Our apartment is obviously not a place where children live or are frequent visitors. It was strange to see the floor covered in toys and all the precautions that had to be taken to keep the kids from damaging themselves or (God forbid) our stuff.

The fact that our guests were to arrive at about 2:00 clued them in to the fact that they would be leaving about 6:00 and that we would serve coffee and then wine (or soft drinks) with some appropriate snacks. There's a whole code. If they were going to arrive at 6:00, they would know that meant pre-dinner drinks and then a meal. If they were going to arrive at 8:00, they would know that they would be serverd alcoholic drinks and probably a dessert item. As it was, they talked about post-visit dinner plans during their stay so I knew we were all on the same page.
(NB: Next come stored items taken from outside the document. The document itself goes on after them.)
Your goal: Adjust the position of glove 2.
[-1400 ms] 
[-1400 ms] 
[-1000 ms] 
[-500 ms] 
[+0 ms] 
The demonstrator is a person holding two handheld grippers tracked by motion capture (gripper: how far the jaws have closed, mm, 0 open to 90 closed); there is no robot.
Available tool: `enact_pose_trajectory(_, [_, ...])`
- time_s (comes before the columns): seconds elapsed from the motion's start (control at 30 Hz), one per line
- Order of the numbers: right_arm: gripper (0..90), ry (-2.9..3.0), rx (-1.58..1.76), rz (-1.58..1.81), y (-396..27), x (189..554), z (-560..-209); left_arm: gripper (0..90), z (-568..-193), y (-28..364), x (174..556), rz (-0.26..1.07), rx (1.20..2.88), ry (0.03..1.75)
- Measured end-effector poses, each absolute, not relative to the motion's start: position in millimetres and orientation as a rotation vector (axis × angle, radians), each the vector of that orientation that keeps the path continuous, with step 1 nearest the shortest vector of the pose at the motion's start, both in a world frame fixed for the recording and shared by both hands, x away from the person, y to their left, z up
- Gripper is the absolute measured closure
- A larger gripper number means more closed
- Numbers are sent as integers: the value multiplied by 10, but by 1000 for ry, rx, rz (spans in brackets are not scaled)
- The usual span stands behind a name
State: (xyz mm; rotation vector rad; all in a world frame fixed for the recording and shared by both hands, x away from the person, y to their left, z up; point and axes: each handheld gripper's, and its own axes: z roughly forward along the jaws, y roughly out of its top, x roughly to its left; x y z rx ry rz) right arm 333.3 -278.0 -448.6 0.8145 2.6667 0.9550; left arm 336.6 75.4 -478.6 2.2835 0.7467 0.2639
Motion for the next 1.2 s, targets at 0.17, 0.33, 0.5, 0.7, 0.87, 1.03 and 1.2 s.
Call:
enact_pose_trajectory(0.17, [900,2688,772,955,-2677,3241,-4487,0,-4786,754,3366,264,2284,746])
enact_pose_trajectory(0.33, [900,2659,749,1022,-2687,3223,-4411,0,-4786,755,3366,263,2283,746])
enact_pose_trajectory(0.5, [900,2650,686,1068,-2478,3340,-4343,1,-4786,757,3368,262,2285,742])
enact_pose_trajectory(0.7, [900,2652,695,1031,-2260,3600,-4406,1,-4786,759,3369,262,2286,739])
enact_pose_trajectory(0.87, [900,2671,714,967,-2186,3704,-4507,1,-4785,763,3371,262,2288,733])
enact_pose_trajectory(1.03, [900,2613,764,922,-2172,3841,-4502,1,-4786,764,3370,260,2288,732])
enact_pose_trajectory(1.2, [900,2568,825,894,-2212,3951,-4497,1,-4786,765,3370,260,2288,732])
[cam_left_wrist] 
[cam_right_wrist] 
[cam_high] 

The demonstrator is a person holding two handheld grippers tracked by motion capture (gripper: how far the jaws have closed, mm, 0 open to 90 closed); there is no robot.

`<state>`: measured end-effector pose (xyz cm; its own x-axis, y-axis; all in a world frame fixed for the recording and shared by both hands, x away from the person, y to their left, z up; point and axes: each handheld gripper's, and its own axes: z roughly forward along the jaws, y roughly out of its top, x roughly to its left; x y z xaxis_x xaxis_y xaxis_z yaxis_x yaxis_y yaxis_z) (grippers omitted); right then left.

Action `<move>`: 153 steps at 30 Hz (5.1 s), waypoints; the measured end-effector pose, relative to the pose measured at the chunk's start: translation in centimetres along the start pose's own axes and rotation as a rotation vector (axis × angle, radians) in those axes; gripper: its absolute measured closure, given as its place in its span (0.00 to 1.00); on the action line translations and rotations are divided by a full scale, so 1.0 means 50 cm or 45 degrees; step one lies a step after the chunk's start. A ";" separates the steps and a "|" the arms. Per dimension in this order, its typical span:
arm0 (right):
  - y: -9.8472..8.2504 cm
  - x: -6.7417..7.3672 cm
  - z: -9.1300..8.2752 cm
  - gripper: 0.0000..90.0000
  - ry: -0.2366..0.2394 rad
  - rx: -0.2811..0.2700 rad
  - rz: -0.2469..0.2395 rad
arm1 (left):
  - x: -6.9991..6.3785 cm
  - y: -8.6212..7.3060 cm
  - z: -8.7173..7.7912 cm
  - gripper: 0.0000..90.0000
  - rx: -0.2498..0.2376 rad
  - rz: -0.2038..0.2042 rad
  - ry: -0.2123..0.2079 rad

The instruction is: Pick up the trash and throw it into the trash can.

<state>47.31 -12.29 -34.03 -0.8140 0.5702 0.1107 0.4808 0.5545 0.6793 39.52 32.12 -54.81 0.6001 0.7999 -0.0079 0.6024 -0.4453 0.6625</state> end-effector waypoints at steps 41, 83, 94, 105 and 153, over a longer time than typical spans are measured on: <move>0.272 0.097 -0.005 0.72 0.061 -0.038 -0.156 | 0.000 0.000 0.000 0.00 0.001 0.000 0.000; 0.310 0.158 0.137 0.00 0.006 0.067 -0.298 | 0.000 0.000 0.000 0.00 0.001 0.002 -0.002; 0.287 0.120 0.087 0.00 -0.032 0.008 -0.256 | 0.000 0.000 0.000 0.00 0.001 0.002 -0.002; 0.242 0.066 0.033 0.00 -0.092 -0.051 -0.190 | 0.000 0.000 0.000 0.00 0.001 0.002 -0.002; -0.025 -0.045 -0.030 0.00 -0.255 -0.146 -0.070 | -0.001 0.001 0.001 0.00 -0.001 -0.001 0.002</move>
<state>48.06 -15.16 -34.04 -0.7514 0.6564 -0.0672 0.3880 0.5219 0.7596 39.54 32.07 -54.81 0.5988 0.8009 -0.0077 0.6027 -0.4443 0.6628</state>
I wouldn't mention this time thing except it seemed strange to me when I first arrived. We would arrive at someone's house and there would or wouldn't be dinner - and I didn't know why. Or when I was asked what I wanted to drink (at, 5:00 in the afternoon, perhaps) and I said, "koffee," and I got a surprised look like I'd asked for Tang or Tab. When I remarked on this later, Fred said, " was five o'clock." I think five o'clock is a fine time for a cup o' joe. Obviously, they don't.

This communication problem stems from the fact that these rules are a completely new concept to me. As a child, we rarely had anyone over to our house. My parents didn't socialize like that. And in NYC, I usually met people out at a restaurant. I knew people for years and we never saw the inside of each other's apartments. It's very different here. We socialize much more at home, sort like I imagine life outside NYC to be. Like they do on TV shows. I like it.

If we were to move somewhere else (the US for example), this socializing thing - the having people over for coffee in the afternoon or dinner parties - is definitely something I'd want to take with me. It feels very adult. They come in, we take their coats, we do the three kisses or handshakes for greetings, we chat for a few minutes and then we take drink orders. It's very civilized. And I know how to do it now, so it looks effortless. I used to go over the schedule with Fred. Now we just do it.

I was talking to someone the other day about the little details of life that are different here. If you look at the big picture, you almost can't tell the difference between the US and the Netherlands. But when you zoom in and see how things are done, in what order and at what time, it can be really different.

Fred's family is (generally) very nice and very welcoming, especially this group. Fortunately, at this point, I'm a fixture and they're used to my strange ways, the way I sit quietly and listen and my accent. There are so many things I didn't bargain on when I moved here. I'm glad I didn't know. Ignorance is bliss.